Please write out the listing exactly, with nothing altered.

__RECORDED INFORMATION__
-- -- --

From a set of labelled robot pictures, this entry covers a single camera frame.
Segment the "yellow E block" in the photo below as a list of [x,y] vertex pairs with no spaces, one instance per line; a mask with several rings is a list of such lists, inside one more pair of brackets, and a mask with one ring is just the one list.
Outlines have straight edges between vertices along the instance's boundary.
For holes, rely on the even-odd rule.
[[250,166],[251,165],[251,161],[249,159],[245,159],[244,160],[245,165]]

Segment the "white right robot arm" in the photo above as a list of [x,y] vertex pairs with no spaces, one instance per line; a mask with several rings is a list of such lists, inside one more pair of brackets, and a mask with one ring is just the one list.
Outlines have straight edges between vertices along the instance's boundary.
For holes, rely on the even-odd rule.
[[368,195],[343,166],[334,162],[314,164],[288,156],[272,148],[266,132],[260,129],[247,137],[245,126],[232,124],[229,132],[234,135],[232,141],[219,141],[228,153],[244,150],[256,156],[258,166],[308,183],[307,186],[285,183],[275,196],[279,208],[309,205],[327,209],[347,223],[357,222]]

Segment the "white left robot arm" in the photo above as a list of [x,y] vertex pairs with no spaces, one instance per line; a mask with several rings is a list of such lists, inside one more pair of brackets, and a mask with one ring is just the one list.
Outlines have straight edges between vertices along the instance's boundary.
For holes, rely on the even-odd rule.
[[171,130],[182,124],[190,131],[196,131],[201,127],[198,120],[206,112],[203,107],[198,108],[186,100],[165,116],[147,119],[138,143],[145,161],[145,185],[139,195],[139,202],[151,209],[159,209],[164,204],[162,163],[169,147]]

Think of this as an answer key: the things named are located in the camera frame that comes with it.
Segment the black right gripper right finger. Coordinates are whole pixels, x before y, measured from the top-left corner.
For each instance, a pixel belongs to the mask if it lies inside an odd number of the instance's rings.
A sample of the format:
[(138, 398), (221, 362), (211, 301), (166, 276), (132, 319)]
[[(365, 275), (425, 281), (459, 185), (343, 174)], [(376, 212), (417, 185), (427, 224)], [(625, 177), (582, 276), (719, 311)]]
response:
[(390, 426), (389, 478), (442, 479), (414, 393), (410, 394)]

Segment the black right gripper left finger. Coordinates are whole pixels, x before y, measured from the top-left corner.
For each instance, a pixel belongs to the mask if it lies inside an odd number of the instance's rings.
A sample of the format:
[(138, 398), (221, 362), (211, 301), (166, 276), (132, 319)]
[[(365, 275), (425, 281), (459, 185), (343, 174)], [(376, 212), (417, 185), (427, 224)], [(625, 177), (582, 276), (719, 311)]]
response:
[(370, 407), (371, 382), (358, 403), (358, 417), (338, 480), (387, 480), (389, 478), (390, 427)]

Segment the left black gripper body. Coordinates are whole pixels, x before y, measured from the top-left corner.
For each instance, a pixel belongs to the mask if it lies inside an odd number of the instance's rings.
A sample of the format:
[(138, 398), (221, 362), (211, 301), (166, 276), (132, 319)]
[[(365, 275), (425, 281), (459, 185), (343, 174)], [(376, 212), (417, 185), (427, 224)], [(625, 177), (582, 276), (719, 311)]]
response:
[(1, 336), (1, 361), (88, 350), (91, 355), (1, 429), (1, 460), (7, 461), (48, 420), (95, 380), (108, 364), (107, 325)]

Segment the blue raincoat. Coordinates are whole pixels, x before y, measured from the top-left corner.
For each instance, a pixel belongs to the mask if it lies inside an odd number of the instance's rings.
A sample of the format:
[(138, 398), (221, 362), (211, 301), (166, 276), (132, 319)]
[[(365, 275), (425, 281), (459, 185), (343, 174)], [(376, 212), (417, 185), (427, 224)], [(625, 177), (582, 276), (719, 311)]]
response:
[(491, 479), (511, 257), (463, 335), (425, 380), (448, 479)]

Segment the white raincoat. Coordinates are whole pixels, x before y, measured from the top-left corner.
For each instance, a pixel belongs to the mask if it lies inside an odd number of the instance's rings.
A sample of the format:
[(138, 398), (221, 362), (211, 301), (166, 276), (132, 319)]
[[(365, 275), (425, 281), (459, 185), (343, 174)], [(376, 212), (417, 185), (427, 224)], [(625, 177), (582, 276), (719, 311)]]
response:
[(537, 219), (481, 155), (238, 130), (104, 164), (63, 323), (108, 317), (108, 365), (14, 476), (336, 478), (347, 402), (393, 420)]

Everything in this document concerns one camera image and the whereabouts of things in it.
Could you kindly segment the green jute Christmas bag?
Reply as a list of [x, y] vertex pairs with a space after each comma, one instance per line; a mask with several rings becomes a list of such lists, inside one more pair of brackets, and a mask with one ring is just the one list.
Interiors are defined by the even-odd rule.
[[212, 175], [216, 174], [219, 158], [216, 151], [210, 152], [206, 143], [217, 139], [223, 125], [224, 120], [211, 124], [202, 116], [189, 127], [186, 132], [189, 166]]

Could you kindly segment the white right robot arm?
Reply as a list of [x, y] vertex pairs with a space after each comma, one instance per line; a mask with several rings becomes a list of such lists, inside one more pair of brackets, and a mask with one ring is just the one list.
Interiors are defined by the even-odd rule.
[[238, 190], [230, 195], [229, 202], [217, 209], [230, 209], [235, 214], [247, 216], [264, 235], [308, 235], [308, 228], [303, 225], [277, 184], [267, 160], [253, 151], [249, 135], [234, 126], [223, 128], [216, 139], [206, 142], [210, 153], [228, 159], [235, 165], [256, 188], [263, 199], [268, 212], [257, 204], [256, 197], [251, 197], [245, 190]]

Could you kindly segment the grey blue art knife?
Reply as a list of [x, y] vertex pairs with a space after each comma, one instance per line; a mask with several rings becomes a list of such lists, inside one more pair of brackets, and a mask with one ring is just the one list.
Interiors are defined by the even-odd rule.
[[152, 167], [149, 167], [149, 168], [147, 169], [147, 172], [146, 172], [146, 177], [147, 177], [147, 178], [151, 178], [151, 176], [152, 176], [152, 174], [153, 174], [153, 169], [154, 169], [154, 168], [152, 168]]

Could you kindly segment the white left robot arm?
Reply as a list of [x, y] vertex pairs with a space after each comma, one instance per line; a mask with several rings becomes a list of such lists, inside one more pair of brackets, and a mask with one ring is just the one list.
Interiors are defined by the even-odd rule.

-- -- --

__REPLY__
From a set of labelled robot pictures, this entry covers a single camera frame.
Segment the "yellow E block" in the photo below as a list of [x,y] vertex pairs with no spaces, one instance per line; a mask with several rings is a list of such lists, inside one more pair of brackets, and a mask with one ring is just the one list.
Outlines have straight edges between vertices along the instance's boundary.
For holes, rely on the even-odd rule.
[[250,166],[251,165],[251,161],[249,159],[245,159],[244,160],[245,165]]

Segment the "white right robot arm" in the photo above as a list of [x,y] vertex pairs with no spaces, one instance per line; a mask with several rings is a list of such lists, inside one more pair of brackets, and a mask with one ring is just the one list.
Outlines have straight edges between vertices along the instance's boundary.
For holes, rely on the even-odd rule.
[[368,195],[343,166],[334,162],[314,164],[288,156],[272,148],[266,132],[260,129],[247,137],[245,126],[232,124],[229,132],[234,135],[232,141],[219,141],[228,153],[244,150],[256,156],[258,166],[308,183],[307,186],[285,183],[275,196],[279,208],[309,205],[327,209],[347,223],[357,222]]

Segment the "white left robot arm" in the photo above as a list of [x,y] vertex pairs with no spaces, one instance per line; a mask with several rings is a list of such lists, inside one more pair of brackets, and a mask with one ring is just the one list.
Outlines have straight edges between vertices along the instance's boundary.
For holes, rely on the even-odd rule.
[[171,130],[182,124],[190,131],[196,131],[201,127],[198,120],[206,112],[203,107],[198,108],[186,100],[165,116],[147,119],[138,143],[145,161],[145,185],[139,195],[139,202],[151,209],[159,209],[164,204],[162,163],[169,147]]

Think of this as an answer key: the things named are located in the camera frame that comes with it.
Segment the black right gripper right finger. Coordinates are whole pixels, x before y, measured from the top-left corner.
For each instance, a pixel belongs to the mask if it lies inside an odd number of the instance's rings.
A sample of the format:
[(138, 398), (221, 362), (211, 301), (166, 276), (132, 319)]
[[(365, 275), (425, 281), (459, 185), (343, 174)], [(376, 212), (417, 185), (427, 224)], [(625, 177), (582, 276), (719, 311)]]
response:
[(390, 426), (389, 478), (442, 479), (414, 393), (410, 394)]

Segment the black right gripper left finger. Coordinates are whole pixels, x before y, measured from the top-left corner.
For each instance, a pixel belongs to the mask if it lies inside an odd number of the instance's rings.
A sample of the format:
[(138, 398), (221, 362), (211, 301), (166, 276), (132, 319)]
[[(365, 275), (425, 281), (459, 185), (343, 174)], [(376, 212), (417, 185), (427, 224)], [(625, 177), (582, 276), (719, 311)]]
response:
[(370, 407), (371, 382), (358, 403), (358, 417), (338, 480), (387, 480), (389, 478), (390, 427)]

Segment the left black gripper body. Coordinates are whole pixels, x before y, measured from the top-left corner.
For each instance, a pixel belongs to the mask if it lies inside an odd number of the instance's rings.
A sample of the format:
[(138, 398), (221, 362), (211, 301), (166, 276), (132, 319)]
[[(365, 275), (425, 281), (459, 185), (343, 174)], [(376, 212), (417, 185), (427, 224)], [(625, 177), (582, 276), (719, 311)]]
response:
[(1, 336), (1, 361), (88, 350), (91, 355), (1, 429), (1, 460), (7, 461), (48, 420), (95, 380), (108, 364), (107, 325)]

Segment the blue raincoat. Coordinates are whole pixels, x before y, measured from the top-left corner.
For each instance, a pixel belongs to the mask if it lies inside an odd number of the instance's rings.
A sample of the format:
[(138, 398), (221, 362), (211, 301), (166, 276), (132, 319)]
[[(365, 275), (425, 281), (459, 185), (343, 174)], [(376, 212), (417, 185), (427, 224)], [(625, 177), (582, 276), (719, 311)]]
response:
[(491, 479), (511, 257), (463, 335), (425, 380), (448, 479)]

Segment the white raincoat. Coordinates are whole pixels, x before y, measured from the top-left corner.
For each instance, a pixel belongs to the mask if it lies inside an odd number of the instance's rings.
A sample of the format:
[(138, 398), (221, 362), (211, 301), (166, 276), (132, 319)]
[[(365, 275), (425, 281), (459, 185), (343, 174)], [(376, 212), (417, 185), (427, 224)], [(625, 177), (582, 276), (719, 311)]]
response:
[(537, 219), (481, 155), (238, 130), (104, 164), (63, 323), (108, 317), (108, 365), (14, 476), (336, 478), (347, 402), (393, 420)]

Everything in this document concerns one camera image and the whereabouts of things in it.
Could you kindly segment the green jute Christmas bag?
Reply as a list of [x, y] vertex pairs with a space after each comma, one instance per line; a mask with several rings becomes a list of such lists, inside one more pair of brackets, and a mask with one ring is just the one list.
Interiors are defined by the even-odd rule.
[[212, 175], [216, 174], [219, 158], [216, 151], [210, 152], [206, 143], [217, 139], [223, 125], [224, 120], [211, 124], [202, 116], [189, 127], [186, 132], [189, 166]]

Could you kindly segment the white right robot arm?
Reply as a list of [x, y] vertex pairs with a space after each comma, one instance per line; a mask with several rings becomes a list of such lists, inside one more pair of brackets, and a mask with one ring is just the one list.
Interiors are defined by the even-odd rule.
[[238, 190], [230, 195], [229, 202], [217, 209], [230, 209], [235, 214], [247, 216], [264, 235], [308, 235], [308, 228], [303, 225], [277, 184], [267, 160], [253, 151], [249, 135], [234, 126], [223, 128], [216, 139], [206, 142], [210, 153], [228, 159], [235, 165], [256, 188], [263, 199], [268, 212], [257, 204], [256, 197], [251, 197], [245, 190]]

Could you kindly segment the grey blue art knife?
Reply as a list of [x, y] vertex pairs with a space after each comma, one instance per line; a mask with several rings becomes a list of such lists, inside one more pair of brackets, and a mask with one ring is just the one list.
Interiors are defined by the even-odd rule.
[[152, 167], [149, 167], [149, 168], [147, 169], [147, 172], [146, 172], [146, 177], [147, 177], [147, 178], [151, 178], [151, 176], [152, 176], [152, 174], [153, 174], [153, 169], [154, 169], [154, 168], [152, 168]]

Could you kindly segment the white left robot arm?
Reply as a list of [x, y] vertex pairs with a space after each comma, one instance per line; a mask with several rings becomes a list of such lists, inside one more pair of brackets, and a mask with one ring is just the one list.
Interiors are defined by the even-odd rule.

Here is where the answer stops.